▶ **Exercise**
Print this span of the material below exactly: the line with "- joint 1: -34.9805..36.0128", the line with "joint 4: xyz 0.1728", and every line between them, but nothing else.

▶ **Stored data**
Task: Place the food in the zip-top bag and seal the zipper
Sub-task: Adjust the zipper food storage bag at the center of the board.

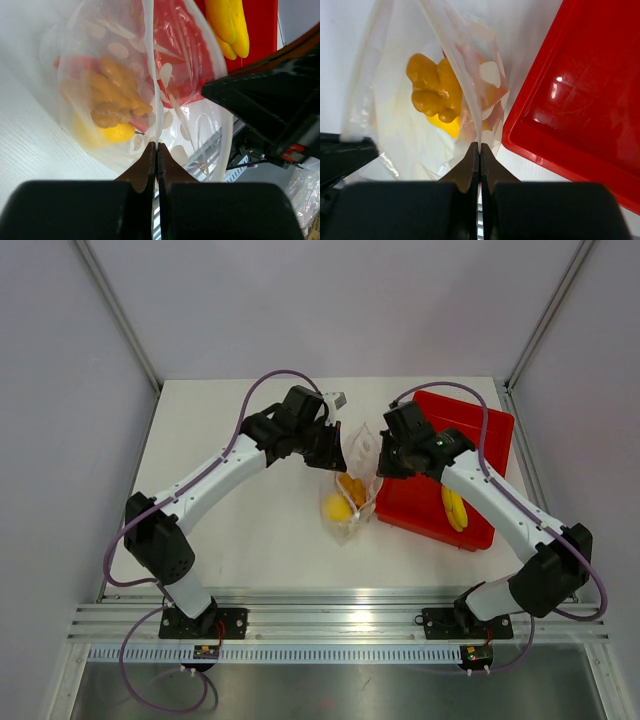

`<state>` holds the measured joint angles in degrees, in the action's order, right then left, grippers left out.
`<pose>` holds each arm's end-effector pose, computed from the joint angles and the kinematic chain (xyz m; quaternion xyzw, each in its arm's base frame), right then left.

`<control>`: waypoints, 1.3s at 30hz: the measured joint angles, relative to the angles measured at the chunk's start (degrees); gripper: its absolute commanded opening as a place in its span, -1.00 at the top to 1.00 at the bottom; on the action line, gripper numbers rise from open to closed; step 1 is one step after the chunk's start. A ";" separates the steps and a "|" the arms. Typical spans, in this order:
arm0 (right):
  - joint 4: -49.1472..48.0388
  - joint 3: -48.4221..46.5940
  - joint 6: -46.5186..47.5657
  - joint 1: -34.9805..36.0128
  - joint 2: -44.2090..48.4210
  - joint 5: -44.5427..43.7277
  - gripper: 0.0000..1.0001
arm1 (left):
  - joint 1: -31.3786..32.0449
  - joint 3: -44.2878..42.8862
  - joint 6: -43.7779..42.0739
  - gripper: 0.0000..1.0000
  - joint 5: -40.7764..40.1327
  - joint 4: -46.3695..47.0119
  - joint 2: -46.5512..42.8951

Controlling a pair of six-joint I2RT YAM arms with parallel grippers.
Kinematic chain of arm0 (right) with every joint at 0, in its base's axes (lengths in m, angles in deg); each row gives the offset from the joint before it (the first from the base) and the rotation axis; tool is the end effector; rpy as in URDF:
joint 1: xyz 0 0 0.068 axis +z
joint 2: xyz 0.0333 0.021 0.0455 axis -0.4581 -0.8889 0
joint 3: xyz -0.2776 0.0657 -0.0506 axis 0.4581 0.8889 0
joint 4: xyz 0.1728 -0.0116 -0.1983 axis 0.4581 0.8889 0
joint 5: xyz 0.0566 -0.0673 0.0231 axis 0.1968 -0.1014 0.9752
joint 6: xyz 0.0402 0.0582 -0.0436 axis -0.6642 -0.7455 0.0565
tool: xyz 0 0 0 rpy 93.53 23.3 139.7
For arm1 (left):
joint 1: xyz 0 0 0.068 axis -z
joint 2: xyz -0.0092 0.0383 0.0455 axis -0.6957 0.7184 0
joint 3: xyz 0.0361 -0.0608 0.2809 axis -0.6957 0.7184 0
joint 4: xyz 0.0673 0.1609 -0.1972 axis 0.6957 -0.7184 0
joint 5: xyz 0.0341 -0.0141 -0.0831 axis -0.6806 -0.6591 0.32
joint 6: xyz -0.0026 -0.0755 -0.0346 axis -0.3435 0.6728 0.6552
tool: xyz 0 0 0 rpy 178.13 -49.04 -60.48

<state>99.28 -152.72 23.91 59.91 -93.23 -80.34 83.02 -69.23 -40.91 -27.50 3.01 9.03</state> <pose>0.2775 0.1702 0.3128 -0.0044 0.9463 0.1313 0.2953 0.2956 -0.2688 0.3329 0.1670 0.8998 -0.3272 0.2356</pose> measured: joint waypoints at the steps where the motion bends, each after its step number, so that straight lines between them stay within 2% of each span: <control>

▶ **Response for this exercise**
  - joint 1: -34.9805..36.0128
  - joint 2: -44.2090..48.4210
  - joint 5: -44.5427..43.7277
  - gripper: 0.0000..1.0001
arm1 (left):
  - joint 1: -31.3786..32.0449
  - joint 3: -44.2878..42.8862
  - joint 6: -43.7779..42.0739
  - gripper: 0.0000..1.0000
  - joint 5: -40.7764..40.1327
  - joint 4: -46.3695..47.0119
  - joint 2: -46.5512..42.8951

Controlling a pair of six-joint I2RT YAM arms with parallel grippers.
Kinematic chain of arm0 (right) with every joint at 0, in its base's axes (lengths in m, angles in deg); each row gives the offset from the joint before it (the first from the base) and the rotation axis; tool is the end effector; rpy as in URDF:
joint 1: xyz 0 0 0.068 axis +z
joint 2: xyz 0.0333 0.021 0.0455 axis -0.4581 -0.8889 0
joint 3: xyz -0.2776 0.0657 -0.0506 axis 0.4581 0.8889 0
joint 4: xyz 0.1728 -0.0116 -0.1983 axis 0.4581 0.8889 0

Further output is not needed for this exercise.